En février 2015, les forces aériennes égyptiennes ont mené des raids dans la ville orientale de Derna, un nid d’extrémistes, suite à la décapitation de 21 Égyptiens par des combattants du groupe État islamique à Syrte, ville située à des centaines de kilomètres à l’Ouest. À la suite de ces attaques, le président Al Sissi a demandé, en vain, l’approbation des Nations unies pour intervenir militairement en Libye. Le soutien du Caire au Parlement élu, connu comme la Chambre des Représentants, dans la ville orientale de Tobrouk, près de la frontière avec l’Égypte, a également resserré ses positions dans cette région, à tel point qu’un diplomate européen décrivait Tobrouk comme « une zone d’influence égyptienne en Libye ». De nombreux membres du Parlement et du gouvernement pleinement reconnu au niveau international du premier ministre Abdullah al Thinni font de longs séjours en Égypte. Le Caire abrite quelques médias qui défendent farouchement le mouvement Dignité, comme Karama (Dignité) TV et Libya Awalan (la Libye d’abord), chaîne de télévision détenue par Hassan Tatanaki, magnat libyen et anti-islamiste véhément, considéré comme un acteur clé du camp oriental. Cependant, au début de 2015, de plus en plus de signes indiquent que la sympathie égyptienne pour Haftar s’est refroidie étant donné l’incapacité du général à prendre le contrôle de Benghazi, la seconde ville libyenne et l’objectif principal de son offensive.

Les affrontements continuent encore dans la ville et l’EI a profité du chaos pour s’introduire dans certains quartiers dominés par des forces d’opposition à Dignité. Entre-temps, l’alliance Dignité s’est rompue considérablement. Certains observateurs égyptiens pensent que l’incompétence et les stratégies précaires du général peuvent avoir renforcé la menace extrémiste pour le Caire au lieu de la réduire. Bien que l’Égypte n’ait pas complètement abandonné le général, elle a commencé à tendre la main vers les réseaux tribaux de la Libye orientale dans le but de tenter de garantir la sécurité. Depuis le printemps 2015, la guerre se heurte à une certaine lassitude croissante. Ceci et le fait que plusieurs acteurs se sont rendus compte qu’une solution militaire était impossible, a conduit à soutenir plus largement la nécessité d’un accord afin de mettre un terme à la lutte pour le pouvoir politique. Il semblerait également que des acteurs externes comme l’Égypte et les EAU, tellement convaincus en 2014 que leurs alliés libyens finiraient par s’imposer, ont commencé à accepter que certains discours – principalement la division islamiste versus séculaire –, qui pourraient cadrer dans certains cas ne le font pas dans la réalité complexe de la Libye.

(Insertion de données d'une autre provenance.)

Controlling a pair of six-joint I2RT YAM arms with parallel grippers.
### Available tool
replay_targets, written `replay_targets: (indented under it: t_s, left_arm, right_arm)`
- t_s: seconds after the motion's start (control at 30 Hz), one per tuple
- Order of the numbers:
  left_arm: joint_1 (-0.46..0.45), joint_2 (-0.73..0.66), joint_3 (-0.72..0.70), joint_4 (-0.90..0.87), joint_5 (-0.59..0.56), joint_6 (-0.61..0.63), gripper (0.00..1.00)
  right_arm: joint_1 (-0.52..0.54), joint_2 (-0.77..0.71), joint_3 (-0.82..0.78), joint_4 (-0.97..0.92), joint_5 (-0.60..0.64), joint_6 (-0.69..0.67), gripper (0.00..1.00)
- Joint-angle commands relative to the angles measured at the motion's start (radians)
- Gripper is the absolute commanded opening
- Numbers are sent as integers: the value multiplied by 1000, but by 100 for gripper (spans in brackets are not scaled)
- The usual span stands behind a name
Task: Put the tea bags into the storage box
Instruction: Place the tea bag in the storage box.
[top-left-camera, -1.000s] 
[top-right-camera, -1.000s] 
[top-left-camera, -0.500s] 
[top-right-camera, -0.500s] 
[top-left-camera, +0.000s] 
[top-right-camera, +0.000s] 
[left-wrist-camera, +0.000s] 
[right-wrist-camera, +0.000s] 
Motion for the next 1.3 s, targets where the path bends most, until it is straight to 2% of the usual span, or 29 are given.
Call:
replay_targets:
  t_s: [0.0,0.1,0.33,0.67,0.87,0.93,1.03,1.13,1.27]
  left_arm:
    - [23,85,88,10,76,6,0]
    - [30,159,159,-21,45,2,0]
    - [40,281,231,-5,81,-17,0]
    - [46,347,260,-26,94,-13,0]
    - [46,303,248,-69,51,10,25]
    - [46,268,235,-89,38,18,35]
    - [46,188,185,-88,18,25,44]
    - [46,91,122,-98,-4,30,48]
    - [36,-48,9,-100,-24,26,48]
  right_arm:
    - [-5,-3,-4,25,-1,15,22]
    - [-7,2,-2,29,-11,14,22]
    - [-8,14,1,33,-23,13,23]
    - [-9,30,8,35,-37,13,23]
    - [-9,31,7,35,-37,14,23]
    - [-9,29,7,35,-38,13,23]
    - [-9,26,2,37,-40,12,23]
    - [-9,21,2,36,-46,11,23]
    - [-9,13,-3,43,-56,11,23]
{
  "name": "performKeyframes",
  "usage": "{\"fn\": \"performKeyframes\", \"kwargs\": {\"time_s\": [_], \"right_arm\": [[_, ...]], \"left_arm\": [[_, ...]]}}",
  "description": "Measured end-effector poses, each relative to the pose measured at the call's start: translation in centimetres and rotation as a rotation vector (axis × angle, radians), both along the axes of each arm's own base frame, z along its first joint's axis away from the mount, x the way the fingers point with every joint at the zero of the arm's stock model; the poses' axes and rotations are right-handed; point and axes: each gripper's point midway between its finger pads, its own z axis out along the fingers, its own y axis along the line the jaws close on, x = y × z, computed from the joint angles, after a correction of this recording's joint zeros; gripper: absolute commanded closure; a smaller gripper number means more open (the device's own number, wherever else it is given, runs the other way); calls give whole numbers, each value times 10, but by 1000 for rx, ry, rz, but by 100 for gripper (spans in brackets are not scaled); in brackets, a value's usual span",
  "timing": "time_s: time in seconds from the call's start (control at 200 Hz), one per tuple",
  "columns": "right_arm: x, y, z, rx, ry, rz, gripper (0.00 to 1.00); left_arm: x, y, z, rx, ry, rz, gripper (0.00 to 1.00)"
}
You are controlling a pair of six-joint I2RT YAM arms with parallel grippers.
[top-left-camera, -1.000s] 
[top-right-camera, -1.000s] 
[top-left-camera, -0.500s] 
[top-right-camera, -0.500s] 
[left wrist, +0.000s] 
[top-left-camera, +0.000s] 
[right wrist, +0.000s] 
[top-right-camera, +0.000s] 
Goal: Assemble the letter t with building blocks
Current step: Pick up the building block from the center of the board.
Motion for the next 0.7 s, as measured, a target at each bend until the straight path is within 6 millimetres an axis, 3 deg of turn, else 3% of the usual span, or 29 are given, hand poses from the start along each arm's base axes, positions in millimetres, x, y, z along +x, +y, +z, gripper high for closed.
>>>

Les changements régionaux, comme le rapprochement entre le Qatar, les EAU et l’Arabie saoudite, ont amélioré les relations entre Doha et Le Caire. Tandis que le processus de dialogue engagé par l’envoyé de l’ONU, Bernardino León, suivait son cours, le dégel des relations entre le Qatar et les EAU conduisait à des conversations extra-officielles en vue de rapprocher leurs positions sur la Libye. Si le processus de l’ONU arrive à bon port et se concrètise par la formation d’un gouvernement d’unité, il est possible que ces acteurs externes jouent un rôle plus utile pour mettre la transition de la Libye sur les rails. Mais s’il échoue, il est probable que ces acteurs récupèrent leurs anciennes positions, en armant et en finançant les innombrables factions libyennes en guerre.